### ASSIGNED TASK:
Without including the pictures, copy each line below exactly as it reads.

### DATA PROVIDED:
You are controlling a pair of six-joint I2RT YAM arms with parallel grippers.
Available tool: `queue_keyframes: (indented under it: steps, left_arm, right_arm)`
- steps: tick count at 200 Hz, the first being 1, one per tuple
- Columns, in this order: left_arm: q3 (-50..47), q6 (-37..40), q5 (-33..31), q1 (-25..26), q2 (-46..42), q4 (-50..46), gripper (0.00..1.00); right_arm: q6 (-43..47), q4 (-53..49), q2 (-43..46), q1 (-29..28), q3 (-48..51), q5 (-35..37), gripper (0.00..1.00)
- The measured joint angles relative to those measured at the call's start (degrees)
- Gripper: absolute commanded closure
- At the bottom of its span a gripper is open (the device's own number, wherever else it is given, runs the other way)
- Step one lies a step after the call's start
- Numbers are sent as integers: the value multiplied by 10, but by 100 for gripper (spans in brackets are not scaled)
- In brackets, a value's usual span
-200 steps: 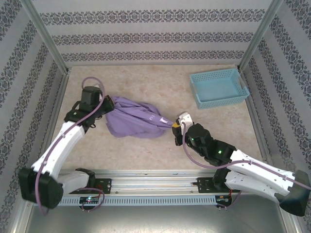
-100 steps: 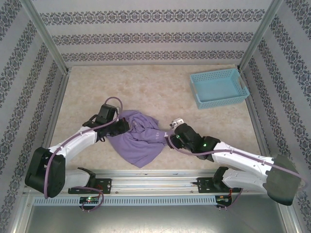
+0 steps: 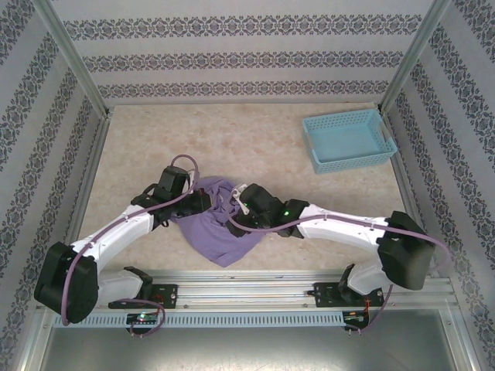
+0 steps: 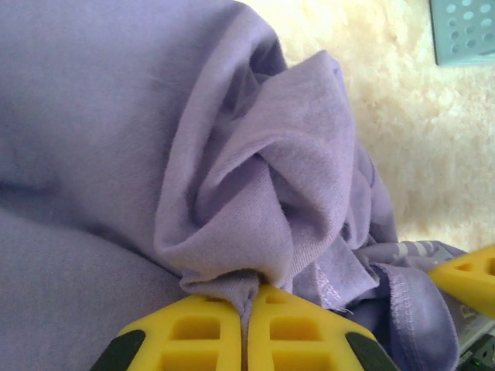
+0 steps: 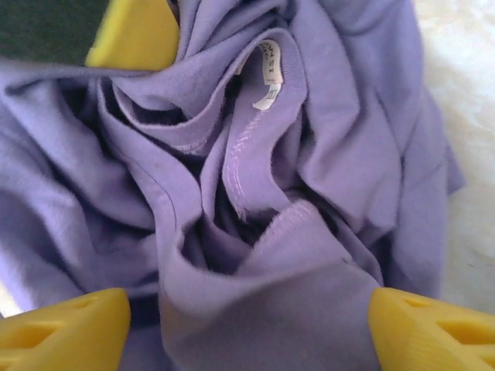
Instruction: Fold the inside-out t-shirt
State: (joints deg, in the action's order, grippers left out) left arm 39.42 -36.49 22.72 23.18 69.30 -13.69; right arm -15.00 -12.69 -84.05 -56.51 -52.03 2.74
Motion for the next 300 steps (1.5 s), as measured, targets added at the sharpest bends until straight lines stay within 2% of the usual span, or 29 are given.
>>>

### COMPLETED TASK:
You are controlling a pair of six-joint I2RT YAM arms with parallel grippers.
Available tool: `queue_keyframes: (indented under it: steps, left_arm, right_arm)`
- steps: tick count at 200 Hz, the first being 1, one per tuple
- Columns, in this order: left_arm: q3 (-50..47), q6 (-37..40), q5 (-33..31), q1 (-25..26), q2 (-46..42), q4 (-50..46), gripper (0.00..1.00); right_arm: q6 (-43..47), q4 (-53..49), q2 (-43..46), q1 (-29..28), q3 (-48..51), q5 (-35..37), gripper (0.00..1.00)
- The measured joint angles relative to those measured at the call's start (degrees)
- Gripper: absolute commanded closure
- At the bottom of its span a gripper is open (the device's own number, wherever else it is given, runs the other way)
- Step one lies a step after the call's start
- Numbers are sent as integers: the value multiplied by 10, but by 100 for gripper (spans in brackets are not scaled)
- In brackets, a value's usual span
-200 steps: 
-100 steps: 
+0 steps: 
+0 steps: 
+0 steps: 
Instruction: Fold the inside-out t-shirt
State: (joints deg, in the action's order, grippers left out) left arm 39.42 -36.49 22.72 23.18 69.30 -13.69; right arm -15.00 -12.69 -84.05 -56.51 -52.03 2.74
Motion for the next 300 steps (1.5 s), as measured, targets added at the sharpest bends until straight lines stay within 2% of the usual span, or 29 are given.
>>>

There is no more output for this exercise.